KY Usul RUU KUHAP Atur Penyadapan di Luar Pidana
Komisi Yudisial (KY) mengusulkan revisi RUU KUHAP agar aturan penyadapan mencakup kepentingan di luar penegakan hukum pidana, mengatasi inkonsistensi aturan yang ada.
Jakarta, 10 Februari 2024 - Komisi Yudisial (KY) mengajukan usulan penting dalam revisi Rancangan Undang-Undang (RUU) Kitab Undang-Undang Hukum Acara Pidana (KUHAP). KY mendorong agar aturan penyadapan diperluas, tidak hanya terbatas pada konteks penegakan hukum pidana. Usulan ini disampaikan langsung oleh Ketua KY, Amzulian Rifai, saat rapat kerja bersama Komisi III DPR RI di Senayan, Jakarta.
Sinkronisasi Aturan Penyadapan
Saat ini, aturan mengenai penyadapan tersebar di berbagai undang-undang, seperti UU ITE dan UU Tipikor. Hal ini menurut KY, menimbulkan ketidakjelasan dan inkonsistensi. Ketua KY menekankan perlunya penyelarasan aturan penyadapan dalam RUU KUHAP yang baru. "Mempertegas ketentuan lain yang tidak sinkron dengan aturan yang ada dalam KUHAP, utamanya terkait dengan pengaturan mengenai penyadapan dan pemanggilan paksa di luar kepentingan penegakan hukum pidana," jelas Rifai.
KY berpendapat bahwa penyadapan tidak hanya krusial untuk penegakan hukum pidana, tetapi juga untuk kepentingan lain seperti penegakan disiplin dan pelanggaran etik. Namun, praktiknya, aturan penyadapan dalam Undang-Undang Nomor 22 Tahun 2004 tentang Komisi Yudisial sulit diimplementasikan karena KY bukan lembaga penegak hukum, melainkan pengawas hakim.
Kendala Implementasi dan Solusi yang Diusulkan
Rifai menjelaskan kendala implementasi aturan penyadapan di luar konteks pidana. Aparat penegak hukum cenderung berfokus pada penyadapan untuk penegakan hukum pidana, sementara aturan dalam UU Komisi Yudisial bertujuan untuk membuktikan dugaan pelanggaran etik hakim. "Pelaksanaan ketentuan (penyadapan) ini belum dapat terwujud, mengingat ketidakselarasan aturan yang digunakan sebagai landasan. Aparat penegak hukum bersikukuh bahwa kegiatan penyadapan hanya bertujuan untuk kepentingan penegakan hukum," ujarnya.

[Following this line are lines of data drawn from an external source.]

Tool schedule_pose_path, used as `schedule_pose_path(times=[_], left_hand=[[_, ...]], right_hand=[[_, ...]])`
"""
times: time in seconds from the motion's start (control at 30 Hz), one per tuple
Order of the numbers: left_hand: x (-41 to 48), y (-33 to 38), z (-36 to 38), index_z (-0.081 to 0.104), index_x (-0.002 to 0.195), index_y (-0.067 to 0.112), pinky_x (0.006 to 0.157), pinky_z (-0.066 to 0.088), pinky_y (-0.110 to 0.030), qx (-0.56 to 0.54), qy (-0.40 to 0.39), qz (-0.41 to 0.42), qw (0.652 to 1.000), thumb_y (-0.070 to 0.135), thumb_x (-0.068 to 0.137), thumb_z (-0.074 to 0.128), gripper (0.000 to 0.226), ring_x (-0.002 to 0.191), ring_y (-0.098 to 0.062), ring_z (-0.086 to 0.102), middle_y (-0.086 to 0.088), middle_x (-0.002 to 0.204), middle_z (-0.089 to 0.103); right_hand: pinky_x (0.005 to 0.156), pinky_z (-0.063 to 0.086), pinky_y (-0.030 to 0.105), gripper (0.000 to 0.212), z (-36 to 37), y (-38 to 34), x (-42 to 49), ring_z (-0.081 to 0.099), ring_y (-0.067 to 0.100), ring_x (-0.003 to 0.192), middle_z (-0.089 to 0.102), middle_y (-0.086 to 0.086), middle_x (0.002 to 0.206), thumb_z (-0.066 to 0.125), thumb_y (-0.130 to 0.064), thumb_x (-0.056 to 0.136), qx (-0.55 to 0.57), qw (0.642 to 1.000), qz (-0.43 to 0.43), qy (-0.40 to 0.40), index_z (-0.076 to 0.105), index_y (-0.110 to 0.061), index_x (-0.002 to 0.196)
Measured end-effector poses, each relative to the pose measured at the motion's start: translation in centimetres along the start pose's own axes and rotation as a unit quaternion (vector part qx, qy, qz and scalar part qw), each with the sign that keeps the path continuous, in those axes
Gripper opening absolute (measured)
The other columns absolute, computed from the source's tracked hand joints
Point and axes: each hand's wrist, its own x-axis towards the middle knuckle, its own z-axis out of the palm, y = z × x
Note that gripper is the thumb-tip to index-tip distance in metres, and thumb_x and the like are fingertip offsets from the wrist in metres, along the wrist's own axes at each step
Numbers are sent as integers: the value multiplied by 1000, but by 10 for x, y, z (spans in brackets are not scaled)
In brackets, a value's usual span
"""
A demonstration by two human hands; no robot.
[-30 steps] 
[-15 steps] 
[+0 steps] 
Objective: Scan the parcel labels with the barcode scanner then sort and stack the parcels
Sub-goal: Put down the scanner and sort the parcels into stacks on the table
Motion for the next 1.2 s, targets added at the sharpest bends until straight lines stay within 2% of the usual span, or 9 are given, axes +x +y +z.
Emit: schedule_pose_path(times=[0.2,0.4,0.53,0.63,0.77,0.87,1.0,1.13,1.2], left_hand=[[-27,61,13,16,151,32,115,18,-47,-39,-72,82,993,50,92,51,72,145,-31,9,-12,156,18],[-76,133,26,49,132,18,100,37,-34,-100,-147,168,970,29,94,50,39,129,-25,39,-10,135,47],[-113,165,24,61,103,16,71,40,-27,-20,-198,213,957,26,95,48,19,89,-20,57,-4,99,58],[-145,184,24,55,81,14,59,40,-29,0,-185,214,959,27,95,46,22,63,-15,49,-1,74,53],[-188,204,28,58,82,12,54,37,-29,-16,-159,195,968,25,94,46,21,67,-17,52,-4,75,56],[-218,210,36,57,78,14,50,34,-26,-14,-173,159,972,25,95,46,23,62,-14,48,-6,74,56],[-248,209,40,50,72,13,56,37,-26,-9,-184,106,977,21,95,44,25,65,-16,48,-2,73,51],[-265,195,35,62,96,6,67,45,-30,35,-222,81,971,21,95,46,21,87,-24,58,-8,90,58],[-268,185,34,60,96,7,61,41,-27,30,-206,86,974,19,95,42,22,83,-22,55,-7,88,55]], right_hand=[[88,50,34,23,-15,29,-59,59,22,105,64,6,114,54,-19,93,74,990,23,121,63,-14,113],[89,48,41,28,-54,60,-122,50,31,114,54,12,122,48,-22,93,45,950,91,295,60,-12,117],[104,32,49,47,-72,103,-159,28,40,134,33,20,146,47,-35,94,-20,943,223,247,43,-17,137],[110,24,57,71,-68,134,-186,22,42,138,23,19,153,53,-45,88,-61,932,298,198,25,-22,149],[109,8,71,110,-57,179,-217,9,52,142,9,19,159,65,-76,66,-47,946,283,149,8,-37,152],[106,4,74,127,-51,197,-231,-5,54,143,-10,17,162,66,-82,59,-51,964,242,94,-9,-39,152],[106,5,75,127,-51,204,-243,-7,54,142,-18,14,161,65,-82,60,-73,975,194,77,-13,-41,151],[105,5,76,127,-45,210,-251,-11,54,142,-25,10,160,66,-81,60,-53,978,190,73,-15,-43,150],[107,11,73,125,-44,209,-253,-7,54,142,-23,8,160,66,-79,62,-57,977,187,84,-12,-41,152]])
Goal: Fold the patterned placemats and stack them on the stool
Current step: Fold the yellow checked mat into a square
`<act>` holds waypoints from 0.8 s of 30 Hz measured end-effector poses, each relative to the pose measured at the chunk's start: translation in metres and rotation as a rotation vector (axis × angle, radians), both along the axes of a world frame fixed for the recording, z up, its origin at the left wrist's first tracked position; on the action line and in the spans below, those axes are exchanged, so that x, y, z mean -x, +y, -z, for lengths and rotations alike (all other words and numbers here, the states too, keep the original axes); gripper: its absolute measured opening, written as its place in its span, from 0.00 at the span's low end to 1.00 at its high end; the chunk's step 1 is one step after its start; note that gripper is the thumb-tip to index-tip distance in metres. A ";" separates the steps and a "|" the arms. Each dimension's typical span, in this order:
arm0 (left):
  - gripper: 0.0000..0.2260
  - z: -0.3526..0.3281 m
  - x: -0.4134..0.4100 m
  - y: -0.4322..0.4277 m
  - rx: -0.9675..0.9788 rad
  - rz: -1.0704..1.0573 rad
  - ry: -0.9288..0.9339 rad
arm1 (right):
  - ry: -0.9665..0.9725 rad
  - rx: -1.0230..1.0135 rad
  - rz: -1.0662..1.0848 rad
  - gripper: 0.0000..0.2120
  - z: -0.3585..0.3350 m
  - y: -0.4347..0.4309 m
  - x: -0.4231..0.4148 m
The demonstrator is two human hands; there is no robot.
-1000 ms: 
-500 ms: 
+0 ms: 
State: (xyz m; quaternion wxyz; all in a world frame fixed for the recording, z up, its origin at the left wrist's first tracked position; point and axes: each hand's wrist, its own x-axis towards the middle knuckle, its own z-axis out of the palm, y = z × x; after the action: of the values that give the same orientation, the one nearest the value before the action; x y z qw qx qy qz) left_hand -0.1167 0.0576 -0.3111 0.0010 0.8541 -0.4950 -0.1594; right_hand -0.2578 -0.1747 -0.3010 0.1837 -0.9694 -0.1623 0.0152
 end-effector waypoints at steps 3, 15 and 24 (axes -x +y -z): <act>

Situasi serupa juga terjadi pada aturan pemanggilan paksa. Aturan yang ada tidak memungkinkan KY untuk memberikan ancaman kepada saksi yang mangkir. Oleh karena itu, KY mengusulkan agar RUU KUHAP mengatur secara tegas penyadapan dan pemanggilan paksa di luar konteks pidana. Hal ini bertujuan untuk menciptakan keselarasan aturan dan menghindari kebingungan di masyarakat.
RUU KUHAP dan Target Berlakunya
Komisi III DPR RI saat ini sedang membahas RUU KUHAP sebagai bagian dari Program Legislasi Nasional (Prolegnas) Prioritas 2025. DPR menargetkan KUHAP yang baru dapat berlaku bersamaan dengan KUHP, yaitu pada 1 Januari 2026. Target ini didasarkan pada semangat politik hukum yang ingin disamakan antara KUHAP dan KUHP.
Dengan adanya usulan KY ini, diharapkan revisi RUU KUHAP dapat mengakomodasi kebutuhan penyadapan di berbagai konteks, tidak hanya terbatas pada ranah pidana. Langkah ini penting untuk menciptakan sistem hukum yang lebih komprehensif dan efektif.